WORK ORDER: Could you give back exactly the lines below from the one with "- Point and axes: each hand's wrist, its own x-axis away" through the one with "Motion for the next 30", without a single picture?

RECORDS FOR THE EXERCISE:
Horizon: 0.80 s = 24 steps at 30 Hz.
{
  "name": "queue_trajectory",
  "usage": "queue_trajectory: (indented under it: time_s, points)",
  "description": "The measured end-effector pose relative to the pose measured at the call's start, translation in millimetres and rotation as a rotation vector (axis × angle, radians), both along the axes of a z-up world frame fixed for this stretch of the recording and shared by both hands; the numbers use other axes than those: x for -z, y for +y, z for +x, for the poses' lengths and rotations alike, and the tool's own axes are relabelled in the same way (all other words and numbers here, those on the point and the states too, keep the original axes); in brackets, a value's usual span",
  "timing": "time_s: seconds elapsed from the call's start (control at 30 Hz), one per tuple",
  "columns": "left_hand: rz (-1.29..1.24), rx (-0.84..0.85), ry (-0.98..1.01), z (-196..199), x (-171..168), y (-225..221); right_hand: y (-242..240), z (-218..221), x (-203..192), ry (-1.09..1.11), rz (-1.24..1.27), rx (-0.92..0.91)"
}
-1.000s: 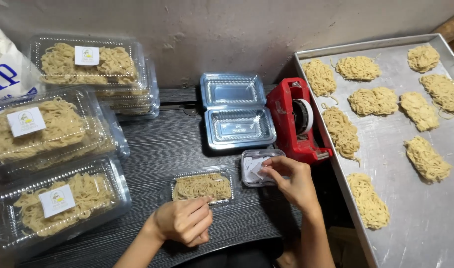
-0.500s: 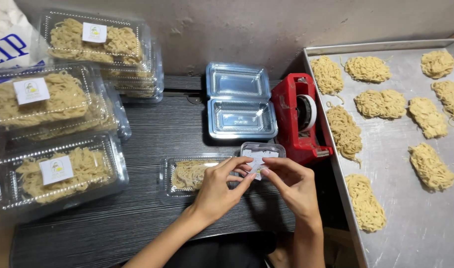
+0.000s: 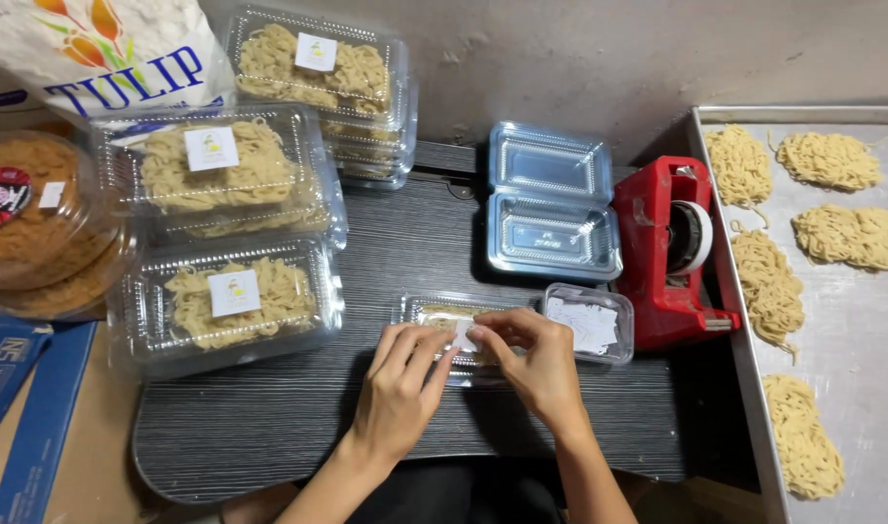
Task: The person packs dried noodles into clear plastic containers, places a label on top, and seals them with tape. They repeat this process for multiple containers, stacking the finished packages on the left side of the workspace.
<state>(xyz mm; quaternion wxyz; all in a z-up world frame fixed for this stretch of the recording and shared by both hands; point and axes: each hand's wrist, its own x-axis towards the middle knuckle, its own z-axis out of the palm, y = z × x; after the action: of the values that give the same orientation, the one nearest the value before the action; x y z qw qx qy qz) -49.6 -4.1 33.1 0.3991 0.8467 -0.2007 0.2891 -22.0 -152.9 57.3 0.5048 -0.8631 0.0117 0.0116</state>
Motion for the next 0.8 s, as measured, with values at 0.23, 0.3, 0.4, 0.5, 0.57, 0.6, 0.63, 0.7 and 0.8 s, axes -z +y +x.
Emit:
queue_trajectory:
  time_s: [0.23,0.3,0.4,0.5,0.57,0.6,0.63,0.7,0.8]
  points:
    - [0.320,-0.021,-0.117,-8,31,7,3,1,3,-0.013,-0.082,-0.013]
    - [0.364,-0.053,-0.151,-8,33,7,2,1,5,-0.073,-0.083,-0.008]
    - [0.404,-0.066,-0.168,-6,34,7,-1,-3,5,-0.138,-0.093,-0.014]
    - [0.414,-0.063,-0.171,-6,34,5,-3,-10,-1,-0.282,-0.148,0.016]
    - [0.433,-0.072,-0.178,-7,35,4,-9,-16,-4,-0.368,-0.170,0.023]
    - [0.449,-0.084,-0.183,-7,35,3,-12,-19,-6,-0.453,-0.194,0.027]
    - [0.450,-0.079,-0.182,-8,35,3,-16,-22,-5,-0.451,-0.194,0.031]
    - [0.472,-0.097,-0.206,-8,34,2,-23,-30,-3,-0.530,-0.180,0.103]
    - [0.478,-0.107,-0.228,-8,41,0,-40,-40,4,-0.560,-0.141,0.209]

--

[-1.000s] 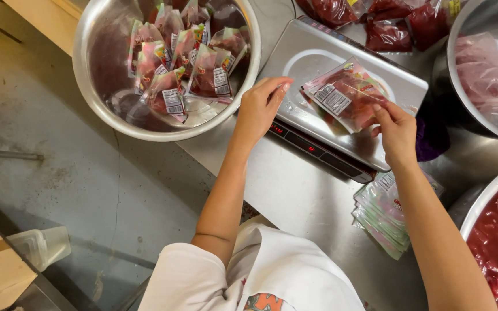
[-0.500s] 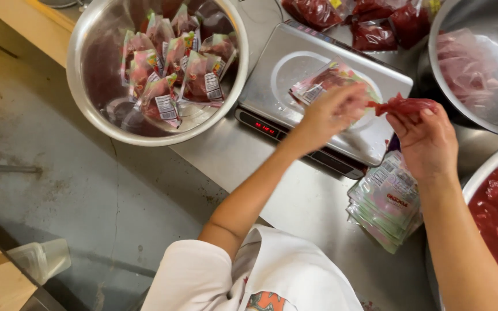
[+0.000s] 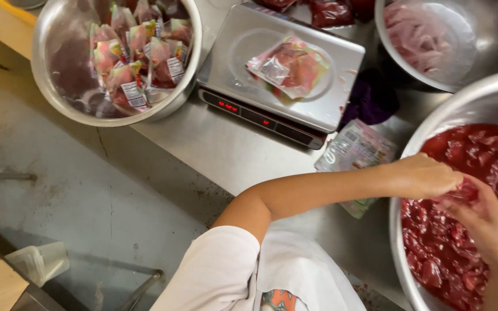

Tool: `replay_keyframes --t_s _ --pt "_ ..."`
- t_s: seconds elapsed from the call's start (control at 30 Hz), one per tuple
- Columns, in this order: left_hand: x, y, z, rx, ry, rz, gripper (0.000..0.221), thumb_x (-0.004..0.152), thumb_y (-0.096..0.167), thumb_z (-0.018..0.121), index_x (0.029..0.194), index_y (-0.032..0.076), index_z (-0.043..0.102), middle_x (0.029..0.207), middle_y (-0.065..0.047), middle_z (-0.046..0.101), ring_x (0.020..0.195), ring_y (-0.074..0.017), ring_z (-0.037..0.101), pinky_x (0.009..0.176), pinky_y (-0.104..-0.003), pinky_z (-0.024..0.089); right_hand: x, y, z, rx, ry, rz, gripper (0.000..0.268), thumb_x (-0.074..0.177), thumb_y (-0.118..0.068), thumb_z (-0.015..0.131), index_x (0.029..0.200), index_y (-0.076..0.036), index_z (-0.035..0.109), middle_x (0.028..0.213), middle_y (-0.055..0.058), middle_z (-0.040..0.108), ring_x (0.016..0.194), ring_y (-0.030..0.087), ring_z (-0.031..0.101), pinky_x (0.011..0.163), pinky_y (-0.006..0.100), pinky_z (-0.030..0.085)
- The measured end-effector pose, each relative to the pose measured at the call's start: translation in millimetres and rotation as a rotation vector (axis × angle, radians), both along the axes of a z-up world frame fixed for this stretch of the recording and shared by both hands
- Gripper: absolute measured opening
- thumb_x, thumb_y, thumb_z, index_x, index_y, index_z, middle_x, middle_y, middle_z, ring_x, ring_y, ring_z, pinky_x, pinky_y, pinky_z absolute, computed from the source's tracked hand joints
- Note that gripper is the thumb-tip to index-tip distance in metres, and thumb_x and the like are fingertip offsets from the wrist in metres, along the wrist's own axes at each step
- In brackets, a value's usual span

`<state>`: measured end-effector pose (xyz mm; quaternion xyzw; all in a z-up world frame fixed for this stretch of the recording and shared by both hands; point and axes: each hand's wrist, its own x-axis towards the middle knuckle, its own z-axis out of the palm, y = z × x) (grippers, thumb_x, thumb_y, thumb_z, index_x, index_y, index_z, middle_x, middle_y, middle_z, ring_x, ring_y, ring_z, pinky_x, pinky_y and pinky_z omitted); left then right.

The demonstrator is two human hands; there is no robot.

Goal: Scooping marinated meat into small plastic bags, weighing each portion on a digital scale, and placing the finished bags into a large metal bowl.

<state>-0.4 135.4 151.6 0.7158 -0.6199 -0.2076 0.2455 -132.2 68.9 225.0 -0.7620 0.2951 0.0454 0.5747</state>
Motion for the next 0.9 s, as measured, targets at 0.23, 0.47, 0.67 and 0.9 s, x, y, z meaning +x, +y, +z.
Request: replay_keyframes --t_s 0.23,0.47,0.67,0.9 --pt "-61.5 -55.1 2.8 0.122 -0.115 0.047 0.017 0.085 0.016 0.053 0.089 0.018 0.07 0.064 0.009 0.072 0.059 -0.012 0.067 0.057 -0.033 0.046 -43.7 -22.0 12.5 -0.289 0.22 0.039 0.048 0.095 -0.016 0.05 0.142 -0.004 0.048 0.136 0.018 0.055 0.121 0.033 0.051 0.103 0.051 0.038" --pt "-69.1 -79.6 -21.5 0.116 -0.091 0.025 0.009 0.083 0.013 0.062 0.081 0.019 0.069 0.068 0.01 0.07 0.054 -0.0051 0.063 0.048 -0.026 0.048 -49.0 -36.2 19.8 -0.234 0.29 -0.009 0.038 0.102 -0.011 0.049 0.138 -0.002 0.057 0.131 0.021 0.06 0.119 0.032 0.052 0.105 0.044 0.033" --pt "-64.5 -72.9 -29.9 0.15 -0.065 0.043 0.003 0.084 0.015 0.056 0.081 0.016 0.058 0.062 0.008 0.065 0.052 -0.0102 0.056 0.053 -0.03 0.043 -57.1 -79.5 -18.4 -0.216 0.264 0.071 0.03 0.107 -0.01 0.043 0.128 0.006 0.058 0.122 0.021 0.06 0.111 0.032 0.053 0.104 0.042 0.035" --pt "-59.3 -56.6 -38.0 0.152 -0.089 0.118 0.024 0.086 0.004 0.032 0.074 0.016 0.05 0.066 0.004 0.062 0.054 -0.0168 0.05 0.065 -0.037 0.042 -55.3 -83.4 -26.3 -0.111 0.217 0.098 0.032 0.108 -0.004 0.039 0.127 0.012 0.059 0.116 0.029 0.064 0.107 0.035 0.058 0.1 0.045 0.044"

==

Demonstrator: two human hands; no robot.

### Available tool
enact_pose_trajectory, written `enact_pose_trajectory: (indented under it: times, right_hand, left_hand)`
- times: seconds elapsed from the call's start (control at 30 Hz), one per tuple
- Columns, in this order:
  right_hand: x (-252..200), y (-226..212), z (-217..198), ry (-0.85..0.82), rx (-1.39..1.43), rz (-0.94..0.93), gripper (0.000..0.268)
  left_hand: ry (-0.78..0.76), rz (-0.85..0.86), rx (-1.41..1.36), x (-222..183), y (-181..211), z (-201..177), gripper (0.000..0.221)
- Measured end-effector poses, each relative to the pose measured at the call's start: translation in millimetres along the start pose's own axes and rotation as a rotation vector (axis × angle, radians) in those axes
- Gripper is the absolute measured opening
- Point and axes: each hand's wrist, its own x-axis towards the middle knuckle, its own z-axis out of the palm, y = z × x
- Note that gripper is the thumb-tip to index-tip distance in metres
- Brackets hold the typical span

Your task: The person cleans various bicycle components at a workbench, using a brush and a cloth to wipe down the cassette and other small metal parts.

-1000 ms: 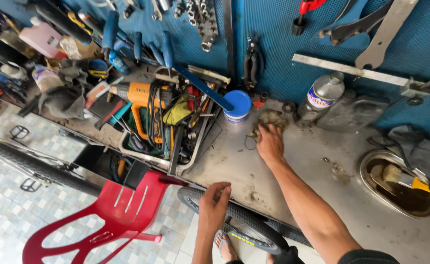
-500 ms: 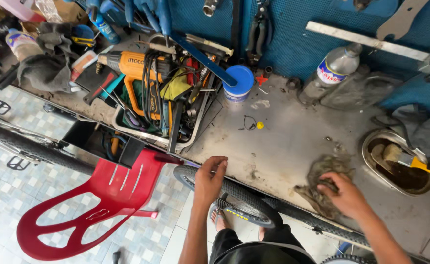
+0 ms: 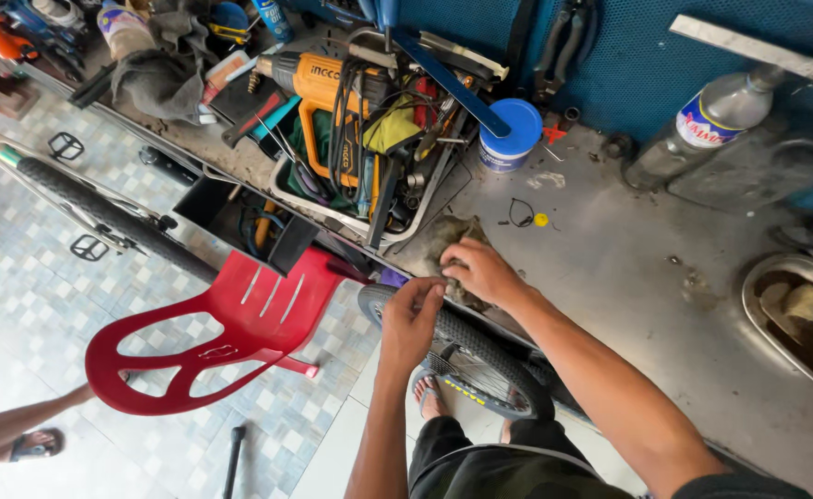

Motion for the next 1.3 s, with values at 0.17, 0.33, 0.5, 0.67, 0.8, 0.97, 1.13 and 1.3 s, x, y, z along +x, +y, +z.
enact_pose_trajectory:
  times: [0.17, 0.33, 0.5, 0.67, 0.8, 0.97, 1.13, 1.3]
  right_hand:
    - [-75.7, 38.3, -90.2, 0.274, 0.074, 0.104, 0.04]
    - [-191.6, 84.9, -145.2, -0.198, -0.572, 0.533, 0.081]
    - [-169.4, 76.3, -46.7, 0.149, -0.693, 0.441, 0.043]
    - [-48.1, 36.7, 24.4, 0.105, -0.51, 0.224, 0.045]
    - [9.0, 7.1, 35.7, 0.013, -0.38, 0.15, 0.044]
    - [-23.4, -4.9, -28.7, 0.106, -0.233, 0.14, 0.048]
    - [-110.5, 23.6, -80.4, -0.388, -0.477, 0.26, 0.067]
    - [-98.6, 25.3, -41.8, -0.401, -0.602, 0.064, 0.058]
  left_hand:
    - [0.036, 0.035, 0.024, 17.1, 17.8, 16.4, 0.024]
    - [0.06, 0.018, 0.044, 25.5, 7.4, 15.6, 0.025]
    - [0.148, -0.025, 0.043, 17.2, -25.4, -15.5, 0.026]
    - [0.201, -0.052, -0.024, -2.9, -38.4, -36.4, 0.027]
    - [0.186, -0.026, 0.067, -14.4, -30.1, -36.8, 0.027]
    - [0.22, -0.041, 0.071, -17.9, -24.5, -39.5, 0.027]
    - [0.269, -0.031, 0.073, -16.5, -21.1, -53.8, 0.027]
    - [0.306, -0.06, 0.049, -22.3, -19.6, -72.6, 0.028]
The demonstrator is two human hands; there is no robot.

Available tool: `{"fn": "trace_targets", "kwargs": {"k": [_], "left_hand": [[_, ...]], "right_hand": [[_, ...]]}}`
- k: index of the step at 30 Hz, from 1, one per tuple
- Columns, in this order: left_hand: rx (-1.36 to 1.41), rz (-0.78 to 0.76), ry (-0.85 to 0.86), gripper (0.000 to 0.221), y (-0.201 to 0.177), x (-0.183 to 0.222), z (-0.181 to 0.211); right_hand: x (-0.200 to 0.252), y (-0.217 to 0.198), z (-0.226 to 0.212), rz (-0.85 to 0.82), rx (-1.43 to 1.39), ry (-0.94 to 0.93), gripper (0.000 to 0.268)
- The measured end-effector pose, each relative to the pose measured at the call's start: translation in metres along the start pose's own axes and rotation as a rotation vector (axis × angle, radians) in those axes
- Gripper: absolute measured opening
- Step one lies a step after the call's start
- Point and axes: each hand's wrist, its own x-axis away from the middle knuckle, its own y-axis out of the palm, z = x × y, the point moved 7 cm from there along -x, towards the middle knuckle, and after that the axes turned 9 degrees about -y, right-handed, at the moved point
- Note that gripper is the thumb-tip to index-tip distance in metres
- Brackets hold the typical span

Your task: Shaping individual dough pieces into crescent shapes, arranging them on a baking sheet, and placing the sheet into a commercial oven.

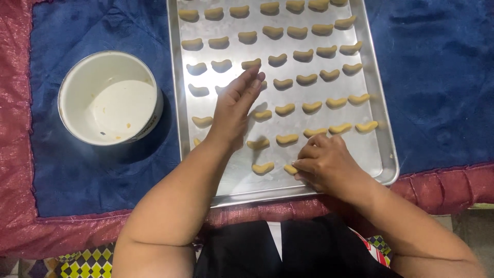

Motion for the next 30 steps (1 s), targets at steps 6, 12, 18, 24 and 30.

RESPONSE TO THE EXERCISE:
- Point and axes: each hand's wrist, its own x-axis away from the middle knuckle, its own y-axis out of the palm, z = x × y, the point moved 7 cm from there along -x, towards the middle knuckle, and after that the axes turned 9 degrees about -y, right-handed, at the moved point
- Note that gripper is the thumb-tip to index-tip distance in metres
- Brackets hold the typical span

Your task: Shaping individual dough pieces into crescent shapes, arranging them on a baking sheet, and placing the sheet into a commercial oven.


Motion for the next 30 steps (1 s), targets at steps 6, 12, 18, 24 and 30.

What needed an answer now has one.